Just-in-time manufacturing offers the flexibility drug sponsors need to adjust dosages as safety and pharmacokinetics data is collected, removing the need for large amounts of drug wastage and overage. This solution maximises dosing flexibility by not committing the drug supply to finite dosing options.
A just-in-time manufacturing approach supports early phase adaptive clinical study designs by reducing API wastage down to only 5-10% of drug overage. Using traditional manufacturing methods, sponsors may see larger API usage, up to 50-100% wasted. Given the costs of API, this is a major issue for companies as they are working with limited funding.
Just-in-time manufacturing is also an effective method because it provides an ability to adjust and react quickly to clinical study demands, and allows maximisation of a compound's limited stability data.
Australia has become an emerging destination for phase-I trials due to the beneficial regulatory landscape, which supports and encourages accelerated and high-quality studies. Perhaps most importantly, data procured in Australia can be used for future IND applications for phase-II trials in the US. Many sponsor companies often choose to conduct just the phase-I trial in Australia to quickly get the study up and running, and then simply relocate the subsequent phases.
Many overseas clients with less than A$20 million ($13,801 million) in revenue take advantage of the research and development tax incentive - a generous 43.5% rebate for eligible companies. Australia also offers a short clinical trial notification scenario, offering approval in five to six weeks, and boasts a diverse patient population.

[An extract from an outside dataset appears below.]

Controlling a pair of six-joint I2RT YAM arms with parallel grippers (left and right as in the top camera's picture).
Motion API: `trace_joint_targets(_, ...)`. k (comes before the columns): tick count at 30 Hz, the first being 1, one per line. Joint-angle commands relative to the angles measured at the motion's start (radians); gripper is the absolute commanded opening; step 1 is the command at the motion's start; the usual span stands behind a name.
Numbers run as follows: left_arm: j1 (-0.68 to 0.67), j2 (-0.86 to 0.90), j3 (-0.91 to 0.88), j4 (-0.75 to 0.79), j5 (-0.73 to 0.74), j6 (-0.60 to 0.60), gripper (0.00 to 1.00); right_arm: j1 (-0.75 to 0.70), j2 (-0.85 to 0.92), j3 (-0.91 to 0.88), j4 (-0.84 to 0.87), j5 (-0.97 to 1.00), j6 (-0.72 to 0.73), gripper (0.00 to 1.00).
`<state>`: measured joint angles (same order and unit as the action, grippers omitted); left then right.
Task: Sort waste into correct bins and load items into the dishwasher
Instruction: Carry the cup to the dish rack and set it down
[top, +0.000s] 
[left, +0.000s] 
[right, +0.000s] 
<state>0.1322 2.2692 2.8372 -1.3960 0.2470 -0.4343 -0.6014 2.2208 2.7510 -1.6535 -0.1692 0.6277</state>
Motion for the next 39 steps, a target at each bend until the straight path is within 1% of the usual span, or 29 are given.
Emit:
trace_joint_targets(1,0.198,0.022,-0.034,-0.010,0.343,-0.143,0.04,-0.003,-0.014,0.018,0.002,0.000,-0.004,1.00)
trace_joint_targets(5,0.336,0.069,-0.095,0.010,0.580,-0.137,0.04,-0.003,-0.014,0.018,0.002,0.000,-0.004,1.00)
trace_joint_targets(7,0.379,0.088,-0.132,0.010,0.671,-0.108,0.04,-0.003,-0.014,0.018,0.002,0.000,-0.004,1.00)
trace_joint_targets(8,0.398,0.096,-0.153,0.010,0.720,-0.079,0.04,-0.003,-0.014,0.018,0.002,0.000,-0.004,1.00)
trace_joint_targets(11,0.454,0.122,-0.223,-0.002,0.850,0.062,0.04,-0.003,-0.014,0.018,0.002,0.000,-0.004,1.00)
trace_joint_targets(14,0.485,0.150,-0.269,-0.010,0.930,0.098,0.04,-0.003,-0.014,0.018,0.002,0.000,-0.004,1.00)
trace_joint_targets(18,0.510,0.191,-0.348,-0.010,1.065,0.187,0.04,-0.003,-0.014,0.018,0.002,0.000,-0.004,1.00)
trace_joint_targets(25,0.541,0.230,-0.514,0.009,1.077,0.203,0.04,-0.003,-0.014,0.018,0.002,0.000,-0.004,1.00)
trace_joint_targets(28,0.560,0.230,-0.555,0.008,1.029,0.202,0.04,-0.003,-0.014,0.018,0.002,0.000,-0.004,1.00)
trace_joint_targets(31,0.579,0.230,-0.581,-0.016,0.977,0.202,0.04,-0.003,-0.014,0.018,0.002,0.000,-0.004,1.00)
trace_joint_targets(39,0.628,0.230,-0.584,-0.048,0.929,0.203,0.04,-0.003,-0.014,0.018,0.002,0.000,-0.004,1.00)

In Australia, patients can be dosed as quickly as six to eight weeks from submission, especially if clinical teams work with a clinical supply management partner that has the appropriate facilities and just-in-time manufacturing capabilities in Australia. In addition, multiple phase-I units in the country are co-located in tertiary teaching hospitals, providing convenience and flexibility.
A culture of speed, expertise, and flexibility is the key to ensuring phase-I and II trials start quickly and optimally. In the hands of the experts, who are well practised in the manufacture and coordination of early phase studies, the trial will start faster with the flexibility to adjust for unforeseen changes.